EXERCISE OBJECTIVE:
Every line of the material that holds "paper" should be counted; give the number and nothing more.

AVAILABLE DATA:
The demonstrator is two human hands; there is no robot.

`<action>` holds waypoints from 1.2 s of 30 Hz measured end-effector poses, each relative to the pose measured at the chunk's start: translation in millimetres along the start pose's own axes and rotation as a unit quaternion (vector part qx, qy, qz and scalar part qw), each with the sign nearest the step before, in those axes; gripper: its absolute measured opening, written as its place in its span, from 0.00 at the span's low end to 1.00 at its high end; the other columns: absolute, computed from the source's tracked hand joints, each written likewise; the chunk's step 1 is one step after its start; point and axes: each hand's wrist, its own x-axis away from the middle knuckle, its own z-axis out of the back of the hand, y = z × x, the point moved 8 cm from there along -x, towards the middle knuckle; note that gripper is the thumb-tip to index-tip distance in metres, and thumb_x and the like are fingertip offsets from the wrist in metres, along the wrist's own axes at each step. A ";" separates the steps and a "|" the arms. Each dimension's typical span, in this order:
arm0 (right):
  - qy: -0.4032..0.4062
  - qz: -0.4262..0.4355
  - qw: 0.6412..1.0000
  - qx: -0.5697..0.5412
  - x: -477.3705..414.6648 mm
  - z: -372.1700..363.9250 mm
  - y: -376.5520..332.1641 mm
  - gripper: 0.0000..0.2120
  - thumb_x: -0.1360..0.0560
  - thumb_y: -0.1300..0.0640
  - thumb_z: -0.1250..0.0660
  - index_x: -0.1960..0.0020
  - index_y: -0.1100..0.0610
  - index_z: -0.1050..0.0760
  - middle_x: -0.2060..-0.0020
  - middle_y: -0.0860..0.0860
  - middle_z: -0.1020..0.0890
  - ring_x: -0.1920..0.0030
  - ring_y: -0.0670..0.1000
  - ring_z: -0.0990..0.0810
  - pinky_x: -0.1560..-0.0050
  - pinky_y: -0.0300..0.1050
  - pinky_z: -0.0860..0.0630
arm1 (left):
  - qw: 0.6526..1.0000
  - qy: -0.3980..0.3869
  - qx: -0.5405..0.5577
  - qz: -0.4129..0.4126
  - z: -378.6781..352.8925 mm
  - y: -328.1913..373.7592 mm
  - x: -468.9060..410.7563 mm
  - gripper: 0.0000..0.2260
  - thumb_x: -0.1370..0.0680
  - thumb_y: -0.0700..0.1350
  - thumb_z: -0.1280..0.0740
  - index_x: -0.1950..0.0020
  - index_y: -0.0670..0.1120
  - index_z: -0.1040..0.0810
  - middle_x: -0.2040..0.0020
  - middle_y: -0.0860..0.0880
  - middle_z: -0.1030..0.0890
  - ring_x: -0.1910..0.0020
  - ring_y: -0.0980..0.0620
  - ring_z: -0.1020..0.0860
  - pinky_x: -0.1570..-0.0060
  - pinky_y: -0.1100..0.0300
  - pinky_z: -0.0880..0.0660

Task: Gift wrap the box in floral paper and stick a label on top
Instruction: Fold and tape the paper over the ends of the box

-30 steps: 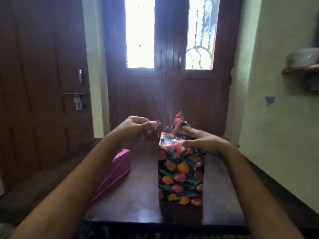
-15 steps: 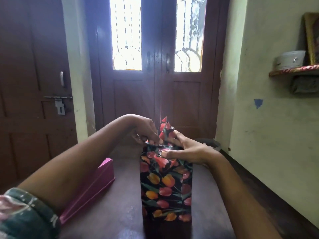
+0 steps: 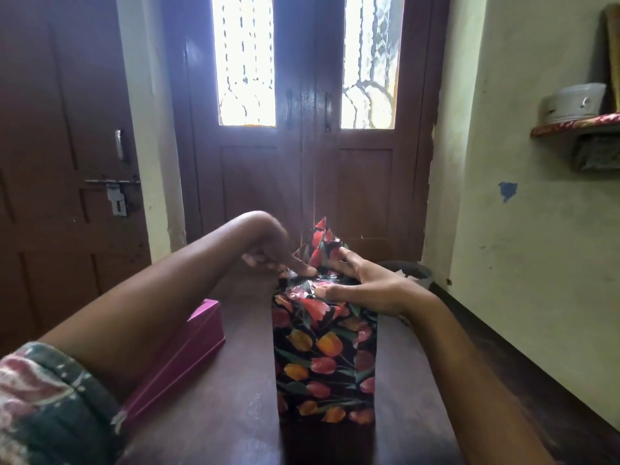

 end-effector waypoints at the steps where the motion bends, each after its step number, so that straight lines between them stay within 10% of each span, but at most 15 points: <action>1: -0.003 -0.002 1.000 0.002 -0.1 -0.3 -0.8 0.47 0.29 0.46 0.31 0.23 0.52 0.59 0.27 0.44 0.39 0.41 0.39 0.36 0.59 0.27 0.32 | 0.998 -0.011 0.063 -0.003 -8.8 -8.8 -1.3 0.26 0.31 0.69 0.38 0.66 0.45 0.32 0.71 0.51 0.33 0.73 0.54 0.35 0.71 0.65 0.35; 9: -0.011 0.009 1.000 -0.001 -2.0 -0.5 -2.7 0.46 0.30 0.46 0.30 0.24 0.51 0.57 0.28 0.45 0.36 0.39 0.44 0.31 0.40 0.38 0.32 | 0.889 0.008 0.435 -0.140 -18.1 -18.6 12.3 0.13 0.29 0.52 0.31 0.59 0.42 0.27 0.73 0.51 0.26 0.78 0.58 0.30 0.80 0.68 0.31; 15: -0.015 0.024 1.000 -0.005 -1.8 -1.3 -1.0 0.42 0.27 0.50 0.32 0.24 0.53 0.55 0.28 0.46 0.35 0.40 0.41 0.34 0.54 0.28 0.29 | 0.946 0.050 0.297 -0.121 -17.6 3.7 23.1 0.09 0.24 0.49 0.33 0.55 0.44 0.28 0.62 0.48 0.27 0.73 0.56 0.27 0.79 0.69 0.32; 20: -0.017 0.044 0.998 -0.036 -4.9 -2.5 -2.7 0.48 0.32 0.46 0.28 0.24 0.51 0.54 0.28 0.45 0.34 0.34 0.44 0.32 0.38 0.37 0.33 | 0.805 0.070 0.572 -0.140 -23.3 -25.9 25.3 0.05 0.24 0.34 0.35 0.58 0.41 0.27 0.66 0.44 0.25 0.76 0.56 0.24 0.76 0.66 0.26; 23: -0.014 0.052 0.998 -0.037 -7.5 -1.1 -0.9 0.46 0.33 0.43 0.29 0.24 0.49 0.51 0.30 0.44 0.34 0.36 0.45 0.31 0.38 0.40 0.31 | 0.821 0.135 0.498 -0.244 -10.2 -24.0 48.2 0.07 0.25 0.31 0.35 0.53 0.41 0.22 0.58 0.42 0.23 0.64 0.53 0.22 0.67 0.64 0.23; 28: 0.074 0.083 0.977 -0.181 1.2 9.5 0.1 0.15 0.21 0.42 0.46 0.38 0.45 0.30 0.44 0.42 0.25 0.41 0.44 0.26 0.37 0.45 0.32 | 0.859 0.002 0.338 -0.385 -34.6 6.1 80.7 0.19 0.28 0.42 0.30 0.37 0.48 0.24 0.39 0.49 0.22 0.42 0.51 0.22 0.46 0.60 0.24; 36: 0.128 0.199 0.971 0.027 45.6 5.9 -0.1 0.31 0.35 0.39 0.28 0.34 0.44 0.31 0.39 0.33 0.30 0.40 0.32 0.30 0.44 0.31 0.28 | 0.855 0.110 0.300 -0.409 -38.1 11.4 89.3 0.30 0.32 0.39 0.25 0.33 0.53 0.29 0.36 0.52 0.26 0.41 0.55 0.22 0.46 0.61 0.23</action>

TASK RESULT:
2